(Resilient distributed dataset) 弹性的,分布式的数据集合
在Hadoop中,shuffle过程中当环形缓冲区(默认是100M)的内存使用量达到80%,会将内存中的数据溢写到磁盘,防止内存溢出。
而在spark中,允许内存不足的情况下将集合数据溢写到磁盘。体现了弹性这个词,表明spark的内存优先的特性
可以从三个不同的角度理解: 数据存储,数据分析,程序调度
RDD中的数据会被切分成多个分区(切片),分别存储在不同的主机上
内存优先。将数据缓存到内存的spark计算比MapReduce快100倍
血统关系(依赖链)保证数据的可靠性,某个RDD数据丢失,通过RDD的血统关系重新运行就可以恢复。也可以设置检查点缓存中间结果
通过RDD算子实现数据分析。主要包含转换算子(transformation)和行动算子(action)
- Driver 在主方法中创建Spark的上下文实例(SparkContext)
- Job 每出现一个行动操作,就生成一个job
- Stage 只要涉及到数据重组(交叉数据分区如shuffle过程)就产生一个stage
- Task 一个stage包含多个task,一个task一次只处理一个分区的数据。在同一个stage中,有多少分区就有多少task
- Master 在提交Spark程序时,需要与master服务通信,从而申请资源
- Worker 程序申请的运算资源由Worker服务所在的机器提供
- Executor 执行运算任务(Task)的进程,Executor进程负责接收Driver进程派发的任务
SparkContext.parallelize(Seq)的方式
SparkContext.textFile(path)
rdd1.flatmap(_.split(" "))
文件路径支持普通文件路径,目录,压缩文件,通配符等
hdfs://mycluster/data/wc/input/snappyfile
file:java_project/bigdata-chauncy
file:java_project/bigdata-chauncy/.txt
file:java_project/bigdata-chauncy/hello.gz
textFile("/my/directory"), textFile("/my/directory/.txt"), and textFile("/my/directory/*.gz")
// 读取单个文件
val conf = new SparkConf().setMaster("local").setAppName("read Text File")
val sc = new SparkContext(conf)
// 设置为两个分区
val inputTextFile = sc.textFile("./spark-demo/data/person.txt",2)
println(inputTextFile.collect.mkString(","))
// 读取多个文件,使用通配符
val conf = new SparkConf().setMaster("local").setAppName("read Text File")

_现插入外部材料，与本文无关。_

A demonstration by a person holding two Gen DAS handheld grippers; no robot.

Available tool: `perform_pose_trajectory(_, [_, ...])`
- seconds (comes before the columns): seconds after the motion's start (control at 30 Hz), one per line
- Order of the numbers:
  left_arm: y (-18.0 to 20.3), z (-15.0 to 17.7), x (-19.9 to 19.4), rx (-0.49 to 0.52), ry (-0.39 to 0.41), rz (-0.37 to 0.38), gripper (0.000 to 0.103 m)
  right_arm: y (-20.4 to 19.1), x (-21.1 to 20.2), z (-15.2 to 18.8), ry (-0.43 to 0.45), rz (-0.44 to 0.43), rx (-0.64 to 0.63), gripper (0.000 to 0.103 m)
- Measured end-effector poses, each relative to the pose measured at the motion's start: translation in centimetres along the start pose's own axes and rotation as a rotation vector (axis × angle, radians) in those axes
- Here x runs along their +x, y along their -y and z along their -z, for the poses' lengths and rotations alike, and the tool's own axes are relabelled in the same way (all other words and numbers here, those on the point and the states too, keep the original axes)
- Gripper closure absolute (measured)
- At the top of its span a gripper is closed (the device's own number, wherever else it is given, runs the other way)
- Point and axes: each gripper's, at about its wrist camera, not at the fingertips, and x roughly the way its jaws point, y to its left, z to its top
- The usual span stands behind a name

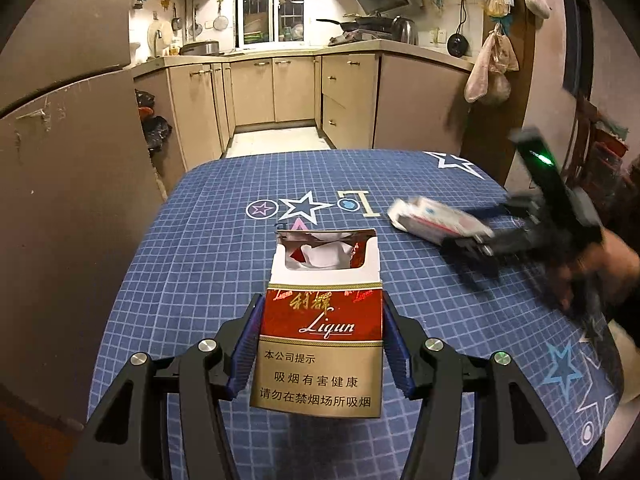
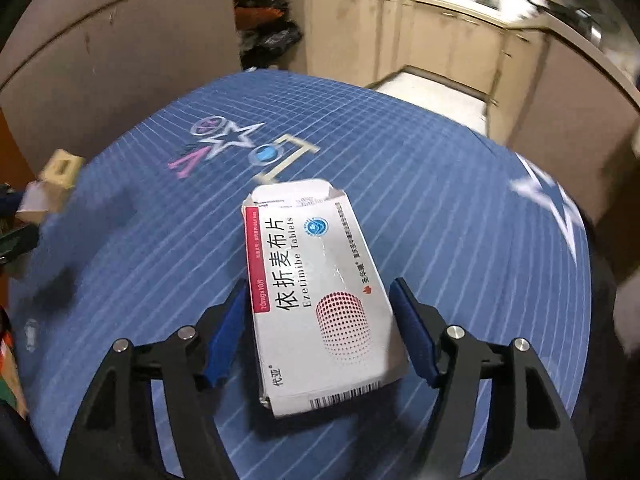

val sc = new SparkContext(conf)
val inputTextFile = sc.textFile("./spark-demo/data/*.txt")
println(inputTextFile.collect.mkString(","))
// 读取目录下的大量小文件,返回(filename,content)
// sc.wholeTextFiles(path)
// 数据 test.json
{"name": "chauncy","age": 20,"address": ["地址1","地址2"]}
{"name": "alice","age": 18,"address": ["地址1","地址2"]}
// 代码
package com.chauncy.spark_rdd.rdd_read_data
import org.apache.spark.{SparkConf, SparkContext}
import scala.util.parsing.json.JSON
/**
* @author Chauncy Jin
* Tool:
* @date 2021/10/9
*/
object MyReadFromTextFile {
def main(args: Array[String]): Unit = {
val conf = new SparkConf().setMaster("local").setAppName("read Text File")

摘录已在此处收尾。